Hubo un tiempo en que mi altocargo fue jaenero y, la verdad, todavía le quedan en el alma piedras lunares. La cosa empezó mal. Un militar de ringorango que había por allí le dijo: aquí estamos los que hemos fracasado en otros sitios. Decidió que no lo había oído y se fue al periódico a escribir tipo García Márquez (entonces todos queríamos ser Gabito) sobre el mar de los olivos y la melancolía de los perros callejeros. Muchacho, le dijo el gerente, un tipo encorbatado que manejaba estilográfica con gran soltura, usted es un artista. Y le entregó el primer cheque de su sueldo.

Así nació una complicidad que duró todos los años que siguieron hasta que un infarto le fulminó en pleno día y en pleno centro de la ciudad. Seguramente una muerte adecuada a los  nuevos tiempos de las ventajas competitivas que  empezaban a ser ya las escuelas de negocios. Aquel gerente dejó un sobrino, aquel sobrino se hizo mayor y acabó siendo un  joven empresario de éxito.                

Cada vez que mi altocargo vuelve a Jaén se citan  en el callejón de los borrachos, se beben unas cervezas con pan mojado en aceite y bacalao, se repasan las familias y al final siempre cae una copa o dos en memoria del tipo de la estilográfica. De pronto un maldito wassap hace tres meses: han detenido a fulanito; de pronto una maldita foto de fulanito esposado. De pronto la misma sensación de desconcierto y desamparo que aquella mañana del infarto.

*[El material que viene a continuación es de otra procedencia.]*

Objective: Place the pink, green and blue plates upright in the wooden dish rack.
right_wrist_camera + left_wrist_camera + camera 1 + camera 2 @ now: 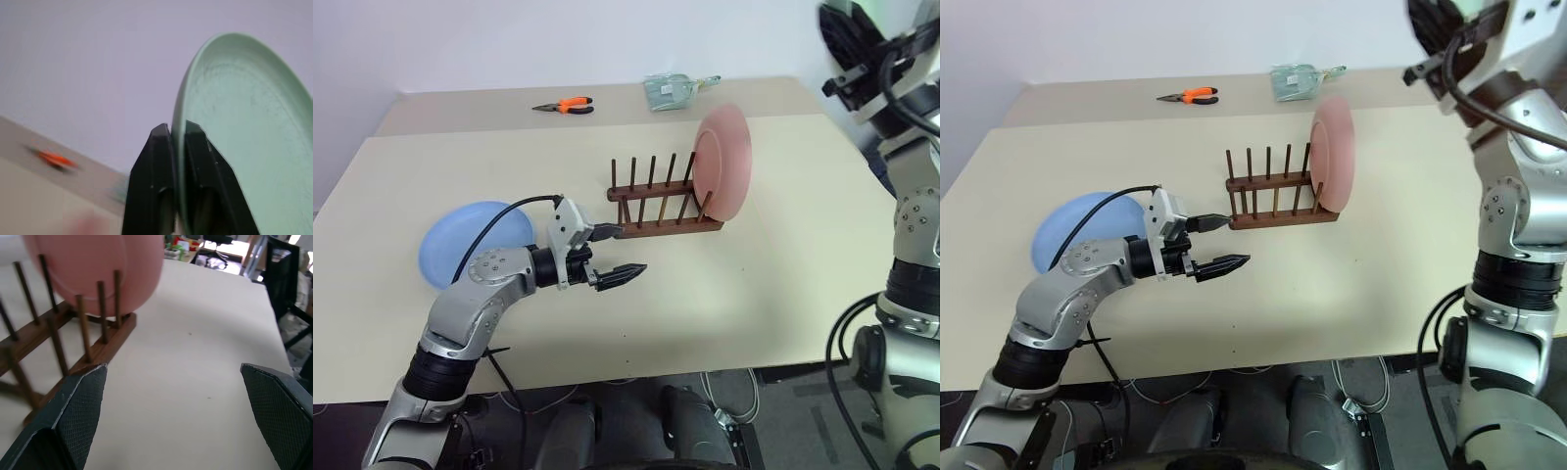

Al parecer un presunto fraude en algunos contratos públicos, al parecer en complicidad con un político de la Junta, dice la policía en su nota oficial con el pedazo de sello del ministerio del Interior. Ya sabemos lo que ocurre después de las detenciones con esposas y de las notas con el pedazo de sello del ministerio del Interior: la ciudad se zambulle en un rumor de bocas torcidas; los políticos se lanzan a degüello a los micrófonos y a las cámaras con afán justiciero y la imagen del joven empresario de éxito al que todos abrazaban ayer ha sido destrozada en minutos. Y la vida sigue, al día siguiente hay que seguir llevando los niños al colegio.

Un puñado de meses después resultó que el juez no vio culpabilidad por parte alguna y la acusación policial, escrita con gran abundamiento de fechorías y maldades, quedó convertida en humo y aire. Asunto sobreseído. Y después la más pura nada. Los políticos no acuden a ningún micrófono a pedir disculpas, los policías que redactaron la nota criminal no se apresuran a redactar una nota de disculpas, el ministerio del Interior es puro silencio. La vida y la reputación del joven empresario de éxito ha sido destrozada por (en la más inocente de las versiones) un exceso de celo profesional. Aquí no pasa nada, al día siguiente hay que seguir llevando los niños al colegio.

A mi altocargo se le coge un pellizco en el estómago cada vez que se cruza con una toga o con un uniforme. Nunca le pasó nada bueno cuando se le pusieron por delante. Ya hace tiempo que dio por abolida y muerta la presunción de inocencia gracias a la estupidez de los políticos, por cierto sus principales víctimas. Ahora le resulta inconcebible el desamparo de los ciudadanos ante la divulgación sin control y con absoluta impunidad de estas malditas notas del maldito ministerio del Interior que condenan de antemano a los investigados a mayor gloria mediática de la policía, con  esas detenciones pensadas para las escaletas de los telediarios. Ciudadanos tratados como asesinos o terroristas. Esta es la maldita cuestión.

Mi altocargo me enseña la foto del joven empresario de éxito esposado y se lo llevan los demonios. Amore, me dice con amargura, y lo peor es la maldita indiferencia. Esta cómplice y maldita indiferencia de todos. Creo que me lo voy a llevar de escapada, aunque sea a Arcos, a ver si se le pasa el sofocón.